Chubb Ltd. posted higher first-quarter net income on higher income in both the life and property/casualty segments and a double-digit rise in net investment income.
First-quarter net income rose to $2.14 billion from $1.89 billion a year ago. Consolidated net premiums written rose to $12.22 billion from $10.71 billion. The property/casualty combined ratio improved to 86.0 from 86.3.
“Core operating income was up double-digit, driven by (property/casualty) underwriting income up over 15% with a published combined ratio of 86, investment income up more than 23%, and life insurance income up almost 10%,” Evan G. Greenberg, chairman and chief executive officer, said in a statement. “We produced double-digit premium revenue growth from across the globe with strong results in our commercial and consumer P&C and Asia life businesses.”

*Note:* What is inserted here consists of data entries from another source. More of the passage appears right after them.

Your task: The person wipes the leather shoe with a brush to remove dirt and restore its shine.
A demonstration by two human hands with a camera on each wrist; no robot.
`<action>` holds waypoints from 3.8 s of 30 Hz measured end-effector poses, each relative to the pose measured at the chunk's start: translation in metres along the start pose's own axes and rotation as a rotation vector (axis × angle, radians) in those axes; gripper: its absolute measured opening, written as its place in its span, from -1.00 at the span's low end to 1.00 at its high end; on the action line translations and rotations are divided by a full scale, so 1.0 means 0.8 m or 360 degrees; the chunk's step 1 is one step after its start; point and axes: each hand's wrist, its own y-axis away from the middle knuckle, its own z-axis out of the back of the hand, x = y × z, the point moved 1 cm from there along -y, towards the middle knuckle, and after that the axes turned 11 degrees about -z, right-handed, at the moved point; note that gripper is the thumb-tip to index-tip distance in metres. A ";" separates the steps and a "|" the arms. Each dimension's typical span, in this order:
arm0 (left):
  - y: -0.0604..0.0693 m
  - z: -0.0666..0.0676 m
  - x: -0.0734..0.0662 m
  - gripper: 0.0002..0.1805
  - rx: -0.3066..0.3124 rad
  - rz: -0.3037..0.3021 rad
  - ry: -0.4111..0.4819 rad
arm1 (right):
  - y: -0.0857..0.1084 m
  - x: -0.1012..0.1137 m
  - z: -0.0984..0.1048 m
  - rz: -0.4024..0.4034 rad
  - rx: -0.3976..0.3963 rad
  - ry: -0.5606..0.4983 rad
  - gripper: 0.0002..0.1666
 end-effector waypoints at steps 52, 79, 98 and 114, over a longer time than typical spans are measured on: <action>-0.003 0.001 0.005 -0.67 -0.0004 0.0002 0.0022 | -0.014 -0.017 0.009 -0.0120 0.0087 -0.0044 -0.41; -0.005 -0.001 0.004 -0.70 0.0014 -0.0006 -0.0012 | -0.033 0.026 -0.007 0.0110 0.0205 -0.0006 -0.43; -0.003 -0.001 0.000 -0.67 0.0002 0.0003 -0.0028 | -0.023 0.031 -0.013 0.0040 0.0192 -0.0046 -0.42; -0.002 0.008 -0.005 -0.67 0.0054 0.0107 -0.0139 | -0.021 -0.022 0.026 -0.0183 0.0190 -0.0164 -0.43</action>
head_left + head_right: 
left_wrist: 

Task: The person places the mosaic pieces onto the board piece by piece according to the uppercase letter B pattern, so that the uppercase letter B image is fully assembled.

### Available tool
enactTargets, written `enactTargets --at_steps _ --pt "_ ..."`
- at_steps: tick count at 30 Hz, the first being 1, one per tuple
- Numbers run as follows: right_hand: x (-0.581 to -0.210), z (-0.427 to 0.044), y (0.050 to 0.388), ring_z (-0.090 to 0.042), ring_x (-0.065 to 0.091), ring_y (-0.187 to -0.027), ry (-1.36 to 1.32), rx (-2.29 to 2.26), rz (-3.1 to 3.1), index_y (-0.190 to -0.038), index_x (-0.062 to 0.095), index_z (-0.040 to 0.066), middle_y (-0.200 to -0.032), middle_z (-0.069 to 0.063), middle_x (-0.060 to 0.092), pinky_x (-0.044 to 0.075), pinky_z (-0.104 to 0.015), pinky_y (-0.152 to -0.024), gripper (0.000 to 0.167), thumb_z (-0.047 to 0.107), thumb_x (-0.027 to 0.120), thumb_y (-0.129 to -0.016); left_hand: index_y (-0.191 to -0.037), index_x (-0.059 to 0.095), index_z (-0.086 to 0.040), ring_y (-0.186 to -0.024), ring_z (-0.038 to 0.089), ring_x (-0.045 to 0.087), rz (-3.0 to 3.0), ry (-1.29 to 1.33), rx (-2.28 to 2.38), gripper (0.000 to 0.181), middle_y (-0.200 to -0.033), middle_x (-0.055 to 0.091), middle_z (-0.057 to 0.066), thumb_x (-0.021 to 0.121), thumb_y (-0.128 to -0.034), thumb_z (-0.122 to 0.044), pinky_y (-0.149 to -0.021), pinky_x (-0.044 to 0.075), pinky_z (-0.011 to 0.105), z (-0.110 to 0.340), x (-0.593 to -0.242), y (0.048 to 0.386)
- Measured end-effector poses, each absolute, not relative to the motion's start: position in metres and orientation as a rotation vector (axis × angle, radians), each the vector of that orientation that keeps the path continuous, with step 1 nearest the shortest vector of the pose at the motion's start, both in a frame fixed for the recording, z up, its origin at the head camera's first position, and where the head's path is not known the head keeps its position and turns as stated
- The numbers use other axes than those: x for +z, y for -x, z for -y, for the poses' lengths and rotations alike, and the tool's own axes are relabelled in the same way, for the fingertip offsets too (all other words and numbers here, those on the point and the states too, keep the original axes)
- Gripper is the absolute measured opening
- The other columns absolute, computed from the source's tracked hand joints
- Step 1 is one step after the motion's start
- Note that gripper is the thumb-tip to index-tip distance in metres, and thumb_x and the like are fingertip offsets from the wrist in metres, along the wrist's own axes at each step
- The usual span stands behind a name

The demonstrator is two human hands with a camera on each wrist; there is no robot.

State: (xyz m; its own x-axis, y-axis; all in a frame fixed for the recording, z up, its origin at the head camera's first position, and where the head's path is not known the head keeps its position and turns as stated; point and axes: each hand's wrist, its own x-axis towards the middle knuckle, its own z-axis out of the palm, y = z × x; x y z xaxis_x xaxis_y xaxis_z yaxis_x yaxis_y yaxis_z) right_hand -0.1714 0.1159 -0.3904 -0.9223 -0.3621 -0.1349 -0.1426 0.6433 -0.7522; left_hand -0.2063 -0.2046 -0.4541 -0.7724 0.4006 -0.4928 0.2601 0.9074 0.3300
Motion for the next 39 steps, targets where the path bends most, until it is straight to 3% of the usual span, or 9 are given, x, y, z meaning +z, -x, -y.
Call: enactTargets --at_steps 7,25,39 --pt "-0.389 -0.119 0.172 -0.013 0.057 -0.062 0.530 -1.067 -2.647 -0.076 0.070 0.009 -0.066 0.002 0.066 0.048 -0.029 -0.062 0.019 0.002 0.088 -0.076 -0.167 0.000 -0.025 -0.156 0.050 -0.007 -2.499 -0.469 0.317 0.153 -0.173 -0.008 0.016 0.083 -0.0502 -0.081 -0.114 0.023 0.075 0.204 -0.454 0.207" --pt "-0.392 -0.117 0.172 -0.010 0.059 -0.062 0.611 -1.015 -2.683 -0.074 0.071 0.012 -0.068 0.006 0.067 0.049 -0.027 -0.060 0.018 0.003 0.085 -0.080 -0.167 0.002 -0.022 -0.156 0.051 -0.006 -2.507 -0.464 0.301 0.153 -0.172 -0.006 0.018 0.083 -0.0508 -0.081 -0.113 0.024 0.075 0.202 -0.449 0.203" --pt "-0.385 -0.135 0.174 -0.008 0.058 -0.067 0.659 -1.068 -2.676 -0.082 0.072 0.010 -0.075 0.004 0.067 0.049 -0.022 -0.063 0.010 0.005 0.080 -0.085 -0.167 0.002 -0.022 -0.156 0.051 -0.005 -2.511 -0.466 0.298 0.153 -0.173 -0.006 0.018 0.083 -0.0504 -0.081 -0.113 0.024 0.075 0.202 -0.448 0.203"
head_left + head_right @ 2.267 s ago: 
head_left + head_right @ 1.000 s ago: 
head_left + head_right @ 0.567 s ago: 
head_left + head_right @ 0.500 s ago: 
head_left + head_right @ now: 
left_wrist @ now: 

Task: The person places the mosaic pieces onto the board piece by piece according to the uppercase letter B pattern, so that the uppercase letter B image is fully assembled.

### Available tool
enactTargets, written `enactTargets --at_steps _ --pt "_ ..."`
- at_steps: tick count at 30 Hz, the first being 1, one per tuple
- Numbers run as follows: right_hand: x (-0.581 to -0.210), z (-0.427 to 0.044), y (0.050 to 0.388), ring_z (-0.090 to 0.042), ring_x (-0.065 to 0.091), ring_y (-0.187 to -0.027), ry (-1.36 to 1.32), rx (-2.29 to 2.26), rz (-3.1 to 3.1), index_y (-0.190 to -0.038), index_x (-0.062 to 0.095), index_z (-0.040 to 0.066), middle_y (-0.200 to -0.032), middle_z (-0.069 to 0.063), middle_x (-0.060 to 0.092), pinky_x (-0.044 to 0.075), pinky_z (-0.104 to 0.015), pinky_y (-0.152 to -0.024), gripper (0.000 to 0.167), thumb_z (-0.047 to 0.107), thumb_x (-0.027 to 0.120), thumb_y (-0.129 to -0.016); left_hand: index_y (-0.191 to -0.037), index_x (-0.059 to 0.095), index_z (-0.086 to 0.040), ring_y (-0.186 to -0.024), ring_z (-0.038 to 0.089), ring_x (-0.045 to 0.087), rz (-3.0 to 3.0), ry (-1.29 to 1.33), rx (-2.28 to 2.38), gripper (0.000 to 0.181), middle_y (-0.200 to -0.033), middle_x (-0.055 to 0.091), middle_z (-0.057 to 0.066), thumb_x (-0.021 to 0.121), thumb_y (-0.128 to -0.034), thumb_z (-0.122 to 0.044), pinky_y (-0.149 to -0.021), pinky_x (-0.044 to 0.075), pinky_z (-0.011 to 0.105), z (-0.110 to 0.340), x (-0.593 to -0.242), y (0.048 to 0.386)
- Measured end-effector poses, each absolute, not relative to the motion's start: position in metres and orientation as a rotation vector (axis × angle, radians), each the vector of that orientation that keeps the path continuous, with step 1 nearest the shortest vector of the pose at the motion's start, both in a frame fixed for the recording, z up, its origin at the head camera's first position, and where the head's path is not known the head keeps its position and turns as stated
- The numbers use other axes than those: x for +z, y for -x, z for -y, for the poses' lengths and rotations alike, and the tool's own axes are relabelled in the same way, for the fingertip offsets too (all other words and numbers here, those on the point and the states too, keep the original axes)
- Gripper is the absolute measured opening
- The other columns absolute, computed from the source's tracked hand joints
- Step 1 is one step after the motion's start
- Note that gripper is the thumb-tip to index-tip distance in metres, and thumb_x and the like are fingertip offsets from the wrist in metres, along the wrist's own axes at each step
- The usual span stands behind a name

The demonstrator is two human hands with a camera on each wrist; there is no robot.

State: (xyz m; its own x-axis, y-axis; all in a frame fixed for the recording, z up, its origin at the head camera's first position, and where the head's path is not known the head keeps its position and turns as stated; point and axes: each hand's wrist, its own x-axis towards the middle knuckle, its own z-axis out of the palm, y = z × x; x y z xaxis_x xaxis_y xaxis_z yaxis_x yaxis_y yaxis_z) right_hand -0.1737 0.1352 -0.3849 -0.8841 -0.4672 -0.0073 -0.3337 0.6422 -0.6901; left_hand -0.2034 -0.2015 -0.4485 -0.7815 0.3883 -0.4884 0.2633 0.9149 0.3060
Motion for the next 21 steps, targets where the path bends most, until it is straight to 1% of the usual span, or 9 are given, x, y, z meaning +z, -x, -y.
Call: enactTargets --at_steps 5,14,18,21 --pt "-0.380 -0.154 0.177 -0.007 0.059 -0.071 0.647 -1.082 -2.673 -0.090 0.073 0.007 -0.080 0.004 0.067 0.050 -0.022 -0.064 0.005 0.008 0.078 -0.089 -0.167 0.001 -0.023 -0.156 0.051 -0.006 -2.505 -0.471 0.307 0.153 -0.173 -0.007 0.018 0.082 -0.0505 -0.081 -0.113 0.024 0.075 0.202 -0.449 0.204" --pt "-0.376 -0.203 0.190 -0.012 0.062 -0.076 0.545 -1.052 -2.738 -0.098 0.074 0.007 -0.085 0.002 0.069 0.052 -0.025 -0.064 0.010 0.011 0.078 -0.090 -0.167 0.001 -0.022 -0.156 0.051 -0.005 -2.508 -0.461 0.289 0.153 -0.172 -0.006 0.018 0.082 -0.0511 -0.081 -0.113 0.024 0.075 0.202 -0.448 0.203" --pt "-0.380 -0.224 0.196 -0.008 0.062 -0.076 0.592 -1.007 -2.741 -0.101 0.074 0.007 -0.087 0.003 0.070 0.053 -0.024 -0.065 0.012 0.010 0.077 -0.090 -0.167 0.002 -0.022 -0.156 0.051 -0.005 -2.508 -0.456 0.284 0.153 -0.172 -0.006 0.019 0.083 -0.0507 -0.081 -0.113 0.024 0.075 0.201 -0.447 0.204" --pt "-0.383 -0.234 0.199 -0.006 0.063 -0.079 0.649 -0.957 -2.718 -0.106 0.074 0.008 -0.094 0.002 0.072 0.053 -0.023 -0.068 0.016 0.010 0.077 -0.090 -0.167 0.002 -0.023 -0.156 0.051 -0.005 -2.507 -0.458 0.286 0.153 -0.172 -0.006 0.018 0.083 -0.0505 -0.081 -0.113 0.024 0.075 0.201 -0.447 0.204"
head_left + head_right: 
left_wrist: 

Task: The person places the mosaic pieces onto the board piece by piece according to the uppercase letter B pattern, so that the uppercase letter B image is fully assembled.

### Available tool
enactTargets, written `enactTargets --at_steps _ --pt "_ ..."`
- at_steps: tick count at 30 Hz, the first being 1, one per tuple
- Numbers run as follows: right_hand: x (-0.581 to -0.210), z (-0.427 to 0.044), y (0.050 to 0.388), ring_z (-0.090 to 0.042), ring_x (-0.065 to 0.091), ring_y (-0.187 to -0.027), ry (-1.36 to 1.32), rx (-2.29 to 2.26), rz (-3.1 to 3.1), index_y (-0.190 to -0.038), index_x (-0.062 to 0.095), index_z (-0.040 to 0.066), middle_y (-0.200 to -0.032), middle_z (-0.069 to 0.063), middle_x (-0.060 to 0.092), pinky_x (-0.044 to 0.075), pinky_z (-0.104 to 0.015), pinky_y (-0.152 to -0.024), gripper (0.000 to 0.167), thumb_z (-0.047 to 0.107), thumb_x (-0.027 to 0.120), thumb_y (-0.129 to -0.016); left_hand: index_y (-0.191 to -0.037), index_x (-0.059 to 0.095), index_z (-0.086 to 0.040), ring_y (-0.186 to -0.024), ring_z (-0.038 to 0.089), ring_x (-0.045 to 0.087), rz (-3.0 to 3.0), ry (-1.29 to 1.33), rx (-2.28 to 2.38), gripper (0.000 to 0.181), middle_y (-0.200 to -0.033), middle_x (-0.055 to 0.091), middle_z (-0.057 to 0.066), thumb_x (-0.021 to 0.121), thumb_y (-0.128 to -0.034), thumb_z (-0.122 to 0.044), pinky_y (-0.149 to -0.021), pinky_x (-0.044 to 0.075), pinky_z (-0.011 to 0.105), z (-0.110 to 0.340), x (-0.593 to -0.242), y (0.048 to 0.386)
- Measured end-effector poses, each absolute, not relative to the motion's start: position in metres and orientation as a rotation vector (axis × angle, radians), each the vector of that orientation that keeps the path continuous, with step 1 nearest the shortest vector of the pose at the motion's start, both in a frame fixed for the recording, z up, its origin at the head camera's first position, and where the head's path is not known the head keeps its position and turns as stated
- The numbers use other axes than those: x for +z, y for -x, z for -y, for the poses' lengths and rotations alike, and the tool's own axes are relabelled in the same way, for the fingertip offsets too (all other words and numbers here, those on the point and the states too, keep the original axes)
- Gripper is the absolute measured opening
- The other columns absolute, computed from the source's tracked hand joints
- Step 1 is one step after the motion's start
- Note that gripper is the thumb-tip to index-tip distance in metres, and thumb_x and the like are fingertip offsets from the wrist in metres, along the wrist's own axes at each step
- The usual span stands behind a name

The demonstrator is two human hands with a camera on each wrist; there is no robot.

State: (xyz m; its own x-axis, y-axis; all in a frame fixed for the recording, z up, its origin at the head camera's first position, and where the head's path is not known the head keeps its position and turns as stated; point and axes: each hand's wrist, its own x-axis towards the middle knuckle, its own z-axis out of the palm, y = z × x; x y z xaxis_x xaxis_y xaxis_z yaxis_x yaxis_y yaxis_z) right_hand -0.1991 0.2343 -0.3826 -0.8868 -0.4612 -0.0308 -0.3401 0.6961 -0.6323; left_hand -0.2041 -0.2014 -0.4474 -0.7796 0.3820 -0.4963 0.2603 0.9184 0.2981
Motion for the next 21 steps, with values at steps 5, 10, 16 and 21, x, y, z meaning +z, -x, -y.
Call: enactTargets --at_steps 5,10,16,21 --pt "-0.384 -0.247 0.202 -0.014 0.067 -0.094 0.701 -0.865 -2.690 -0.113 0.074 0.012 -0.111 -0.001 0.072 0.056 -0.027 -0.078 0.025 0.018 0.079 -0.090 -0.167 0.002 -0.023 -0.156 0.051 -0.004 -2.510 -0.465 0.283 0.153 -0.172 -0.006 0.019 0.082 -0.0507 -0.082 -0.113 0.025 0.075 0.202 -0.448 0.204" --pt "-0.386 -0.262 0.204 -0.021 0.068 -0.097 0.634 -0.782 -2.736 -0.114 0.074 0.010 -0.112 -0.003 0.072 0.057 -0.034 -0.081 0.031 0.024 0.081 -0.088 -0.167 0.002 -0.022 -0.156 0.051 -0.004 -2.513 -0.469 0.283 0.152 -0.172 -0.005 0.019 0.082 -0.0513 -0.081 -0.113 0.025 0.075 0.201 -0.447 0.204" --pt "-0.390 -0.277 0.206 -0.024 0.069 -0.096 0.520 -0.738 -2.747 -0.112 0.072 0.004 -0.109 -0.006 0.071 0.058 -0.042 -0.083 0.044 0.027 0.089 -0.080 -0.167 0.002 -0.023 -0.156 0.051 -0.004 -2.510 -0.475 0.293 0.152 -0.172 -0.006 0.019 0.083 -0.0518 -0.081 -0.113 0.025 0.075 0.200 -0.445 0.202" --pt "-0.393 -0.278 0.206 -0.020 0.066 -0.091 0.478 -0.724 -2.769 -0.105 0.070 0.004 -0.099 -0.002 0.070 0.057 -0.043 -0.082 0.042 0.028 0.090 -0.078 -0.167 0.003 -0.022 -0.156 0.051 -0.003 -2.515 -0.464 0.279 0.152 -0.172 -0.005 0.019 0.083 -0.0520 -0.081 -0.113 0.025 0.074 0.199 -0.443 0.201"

Chubb recently said it agreed to acquire Healthy Paws, a U.S.-based managing general agent specializing in pet insurance, from Aon plc.
The deal will allow Chubb to expand in a niche market with substantial growth potential, the insurer said at the time.
Terms of the transaction were not disclosed, Chubb said. It is expected to close in the second quarter.
Underwriting entities of Chubb Ltd. have current Best’s Financial Strength Ratings ranging from A++ (Superior) to A- (Excellent).